The government has spent $112,000 out of a $900,000 allocation to repatriate migrants who could not afford plane tickets to fly back to their home countries, Budget documents show.
While borders remained closed, the government also spent $11 million on attracting migrants to come here.
It has also emerged the government spent almost a quarter of a billion dollars in plugging a black hole in immigration's visa account finances.
Last week's budget recorded the $242m spent in February to "reduce the accumulated Covid-19 related deficit", which still leaves a $56m deficit.
Immigration New Zealand's (INZ) visa account was already $58m in the red before borders closed last year but that more than doubled in the following four months and continued to grow.
Budget documents show the government spent $900,000 in the current financial year on "repayable financial assistance to foreign nationals on temporary visas in need of support to return home". RNZ has asked how much of the money has been repaid.
When the repatriation scheme emerged in September, INZ stressed the money would have to be repaid if immigrants want to return to New Zealand in the future. Those who would be eligible included workers made redundant and visitors whose funds had run out, and who could not get help from other sources such as their embassy.
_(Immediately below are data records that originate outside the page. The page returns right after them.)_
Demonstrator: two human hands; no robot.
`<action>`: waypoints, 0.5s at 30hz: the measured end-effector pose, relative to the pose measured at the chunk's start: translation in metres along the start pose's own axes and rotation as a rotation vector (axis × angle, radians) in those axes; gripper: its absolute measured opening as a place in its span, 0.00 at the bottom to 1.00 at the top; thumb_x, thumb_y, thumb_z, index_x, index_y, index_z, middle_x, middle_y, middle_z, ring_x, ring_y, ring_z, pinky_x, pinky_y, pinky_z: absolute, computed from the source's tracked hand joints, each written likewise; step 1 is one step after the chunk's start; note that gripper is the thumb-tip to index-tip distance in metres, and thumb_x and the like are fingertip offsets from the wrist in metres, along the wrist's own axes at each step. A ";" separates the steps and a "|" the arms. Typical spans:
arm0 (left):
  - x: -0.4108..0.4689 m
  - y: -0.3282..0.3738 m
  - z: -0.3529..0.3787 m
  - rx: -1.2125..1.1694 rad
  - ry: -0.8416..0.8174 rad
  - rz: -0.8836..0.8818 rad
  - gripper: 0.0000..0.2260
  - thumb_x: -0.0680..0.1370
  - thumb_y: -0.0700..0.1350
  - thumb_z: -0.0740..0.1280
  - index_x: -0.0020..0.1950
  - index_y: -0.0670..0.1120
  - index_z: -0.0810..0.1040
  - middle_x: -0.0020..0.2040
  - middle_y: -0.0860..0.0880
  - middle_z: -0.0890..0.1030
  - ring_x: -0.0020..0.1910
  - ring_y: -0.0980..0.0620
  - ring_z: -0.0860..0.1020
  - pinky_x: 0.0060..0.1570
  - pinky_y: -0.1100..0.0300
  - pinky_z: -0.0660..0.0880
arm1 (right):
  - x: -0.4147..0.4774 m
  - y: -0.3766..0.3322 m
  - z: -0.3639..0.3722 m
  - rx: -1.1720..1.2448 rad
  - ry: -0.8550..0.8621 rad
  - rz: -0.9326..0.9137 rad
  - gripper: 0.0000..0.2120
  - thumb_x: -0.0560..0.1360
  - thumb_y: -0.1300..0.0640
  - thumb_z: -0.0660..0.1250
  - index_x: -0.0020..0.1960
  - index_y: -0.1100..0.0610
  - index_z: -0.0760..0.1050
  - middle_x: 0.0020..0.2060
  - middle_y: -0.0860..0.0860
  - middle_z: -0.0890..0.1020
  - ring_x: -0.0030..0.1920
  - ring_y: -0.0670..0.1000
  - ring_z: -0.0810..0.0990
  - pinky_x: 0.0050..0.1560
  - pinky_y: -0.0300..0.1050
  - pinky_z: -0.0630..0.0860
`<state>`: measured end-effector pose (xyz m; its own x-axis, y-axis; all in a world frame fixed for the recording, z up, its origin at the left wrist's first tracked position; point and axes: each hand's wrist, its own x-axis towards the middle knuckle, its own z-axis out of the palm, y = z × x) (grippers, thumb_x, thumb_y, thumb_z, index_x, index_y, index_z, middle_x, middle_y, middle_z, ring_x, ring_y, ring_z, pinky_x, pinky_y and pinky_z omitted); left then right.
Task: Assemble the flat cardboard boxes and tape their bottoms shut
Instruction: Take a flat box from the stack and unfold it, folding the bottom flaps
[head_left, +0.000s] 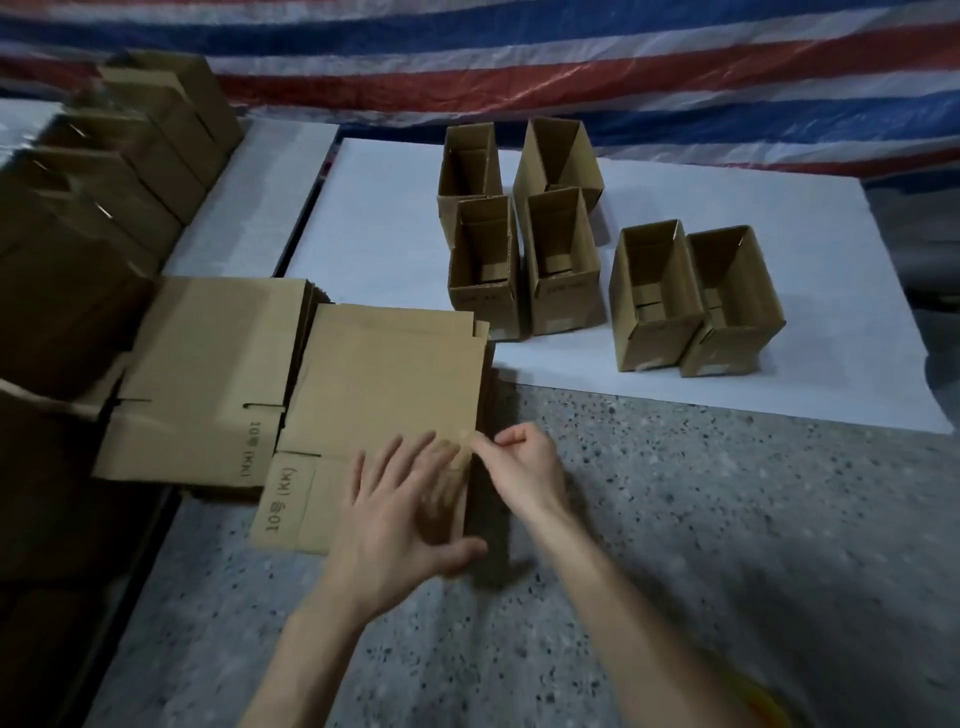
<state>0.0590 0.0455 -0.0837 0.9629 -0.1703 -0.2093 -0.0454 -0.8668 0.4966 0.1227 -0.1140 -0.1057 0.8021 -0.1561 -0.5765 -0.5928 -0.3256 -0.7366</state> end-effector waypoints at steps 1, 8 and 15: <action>-0.012 -0.006 0.009 0.067 -0.101 -0.017 0.51 0.64 0.74 0.66 0.81 0.61 0.47 0.81 0.60 0.44 0.80 0.53 0.41 0.78 0.43 0.40 | -0.006 0.005 0.006 -0.104 -0.037 0.013 0.20 0.69 0.36 0.73 0.47 0.50 0.74 0.41 0.45 0.79 0.42 0.46 0.77 0.37 0.43 0.69; -0.054 -0.017 0.030 0.155 0.038 0.071 0.30 0.82 0.50 0.64 0.80 0.58 0.53 0.80 0.58 0.49 0.81 0.46 0.47 0.79 0.47 0.40 | -0.032 0.010 0.009 -0.184 0.003 -0.116 0.12 0.75 0.51 0.72 0.35 0.51 0.76 0.32 0.44 0.79 0.38 0.46 0.79 0.32 0.35 0.67; -0.084 0.019 -0.023 0.068 0.698 0.374 0.17 0.79 0.38 0.62 0.67 0.45 0.80 0.66 0.50 0.80 0.67 0.45 0.77 0.67 0.40 0.67 | -0.078 0.010 -0.034 0.207 0.103 -0.341 0.03 0.80 0.51 0.68 0.46 0.47 0.77 0.45 0.48 0.83 0.48 0.52 0.83 0.52 0.50 0.81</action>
<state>-0.0165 0.0537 -0.0374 0.8237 -0.1420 0.5490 -0.3931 -0.8407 0.3725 0.0564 -0.1366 -0.0560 0.9519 -0.1678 -0.2562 -0.2853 -0.1816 -0.9411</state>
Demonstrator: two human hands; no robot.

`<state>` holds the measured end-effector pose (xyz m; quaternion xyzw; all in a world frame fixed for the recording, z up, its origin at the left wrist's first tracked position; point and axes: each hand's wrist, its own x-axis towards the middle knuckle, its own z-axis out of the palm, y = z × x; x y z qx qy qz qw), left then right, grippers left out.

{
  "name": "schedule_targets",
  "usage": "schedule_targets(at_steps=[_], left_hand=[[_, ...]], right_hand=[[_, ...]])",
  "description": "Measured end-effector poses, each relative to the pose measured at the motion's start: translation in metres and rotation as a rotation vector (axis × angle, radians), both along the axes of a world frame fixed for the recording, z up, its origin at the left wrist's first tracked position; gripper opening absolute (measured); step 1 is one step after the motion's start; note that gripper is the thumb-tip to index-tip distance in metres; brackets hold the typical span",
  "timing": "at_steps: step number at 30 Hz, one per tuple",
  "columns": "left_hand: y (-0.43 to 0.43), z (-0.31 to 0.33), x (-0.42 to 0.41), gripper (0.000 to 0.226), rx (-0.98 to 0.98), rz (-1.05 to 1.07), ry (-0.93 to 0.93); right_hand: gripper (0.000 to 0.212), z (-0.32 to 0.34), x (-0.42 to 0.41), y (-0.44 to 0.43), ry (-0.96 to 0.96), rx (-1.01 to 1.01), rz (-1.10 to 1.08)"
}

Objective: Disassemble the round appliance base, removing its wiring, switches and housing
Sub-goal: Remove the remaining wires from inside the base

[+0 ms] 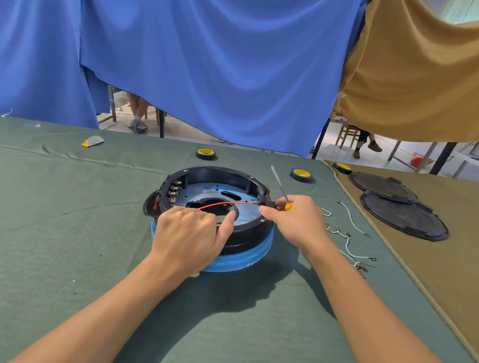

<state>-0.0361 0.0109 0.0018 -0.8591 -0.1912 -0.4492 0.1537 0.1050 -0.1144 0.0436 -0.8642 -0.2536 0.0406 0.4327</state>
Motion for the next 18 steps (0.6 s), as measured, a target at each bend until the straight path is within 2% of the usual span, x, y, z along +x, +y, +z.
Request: schedule_targets(at_steps=[3, 8, 11, 13, 16, 18], left_hand=[[-0.016, 0.001, 0.003, 0.065, 0.017, 0.044, 0.030], [-0.031, 0.004, 0.012, 0.061, 0.061, 0.045, 0.080], [-0.021, 0.015, 0.014, 0.056, 0.096, -0.079, 0.117], [-0.005, 0.027, 0.016, 0.056, 0.026, -0.137, 0.175], [0.025, 0.042, 0.016, 0.052, -0.094, -0.116, 0.309], [0.044, 0.043, 0.016, 0.059, -0.206, -0.094, 0.445]], right_hand=[[0.029, 0.007, -0.005, -0.010, -0.176, -0.161, -0.049], [0.013, 0.016, -0.013, -0.029, -0.135, -0.298, 0.122], [0.010, 0.018, -0.013, -0.040, -0.161, -0.332, 0.198], [0.014, 0.016, -0.013, -0.045, -0.174, -0.309, 0.223], [0.024, 0.008, -0.014, -0.045, -0.265, -0.308, 0.213], [0.027, 0.003, -0.017, -0.042, -0.317, -0.281, 0.170]])
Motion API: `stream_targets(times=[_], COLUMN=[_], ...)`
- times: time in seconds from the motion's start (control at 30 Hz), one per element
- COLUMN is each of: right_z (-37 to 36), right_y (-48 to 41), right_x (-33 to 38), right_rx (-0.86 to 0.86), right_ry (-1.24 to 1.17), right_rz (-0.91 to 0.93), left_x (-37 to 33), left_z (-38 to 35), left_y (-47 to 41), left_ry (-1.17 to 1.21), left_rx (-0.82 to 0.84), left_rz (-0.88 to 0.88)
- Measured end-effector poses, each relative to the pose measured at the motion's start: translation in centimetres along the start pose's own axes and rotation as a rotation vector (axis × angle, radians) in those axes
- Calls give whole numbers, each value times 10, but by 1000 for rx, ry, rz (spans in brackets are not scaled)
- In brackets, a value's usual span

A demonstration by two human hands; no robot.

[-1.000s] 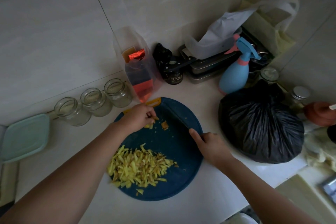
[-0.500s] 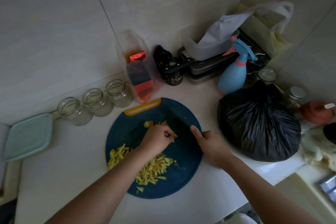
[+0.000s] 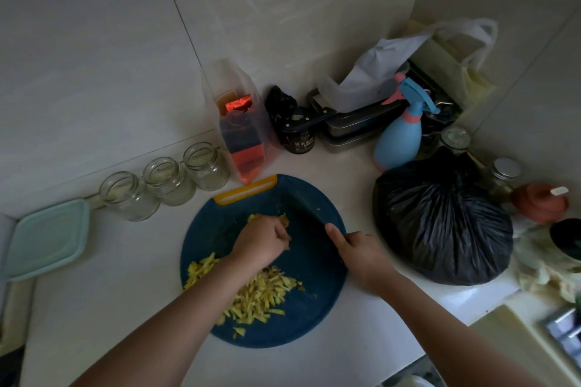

The Budget figures show $11m will be spent in the next financial year on attracting migrants to come here. Another $19m in funds allocated for travel costs in the migrant attraction budget was last year re-purposed.
The figures showed immigration spent $23m more than budgeted last year, some on the closure of its overseas offices where staff had not been able to work during the pandemic. Offices in Mumbai, Manila and Pretoria closed this year and 329 people lost their jobs.
It is not clear from Budget figures how much money has been set aside to refund migrants who have withdrawn their residence applications.
Almost 3000 migrants had received refunds in the 12 months to September, more than in the three previous years combined, and totalling nearly $1.4 million.
That was before the Ombudsman's ruling last month on INZ's residence scheme, that paved the way for refunds to skilled migrants who had unwittingly joined a non-priority queue behind fast-tracked applications.
In a statement, INZ said the immigration system was facing an unprecedented challenge in the wake of the pandemic and it was being provided with $173m in the next financial year to replace lost third-party revenue.
"With border restrictions remaining in place for more than a year incoming visa volumes have decreased significantly across a number of visa categories," the statement from INZ deputy head Stephen Vaughan said.
"A large percentage of Immigration New Zealand's expenditure is fixed in nature. It is therefore not possible for INZ to make commensurate reductions in expenditure to match the drop in revenue experienced as a consequence of border closures. This has resulted in significant deficits in the memo accounts. It would be unreasonable to expect future fee payers to cover this deficit."
Visas applications fell from 1.3m with $226m revenue from fees in the 2018/9 year to 500,000 applications and third party revenue of $96m.
"There are a number of cost reduction initiatives underway at INZ including the planned closure of all offshore visa processing offices apart from those in the Pacific," Vaughn said. "INZ is also improving its technology to transition to an online, efficient, flexible and resilient visa processing system."
Of the $900,000 allocated to repayable financial assistance to foreign nationals needing to return home, $112,000 of the fund had been spent. A $400 partial repayment had been received from one family group and two other family groups had started the process to enquire about repayment.
The money to attract migrants was spent on personnel, contractors, travel, ICT and communications, equipment and occupancy, as well as professional and technical services, he said.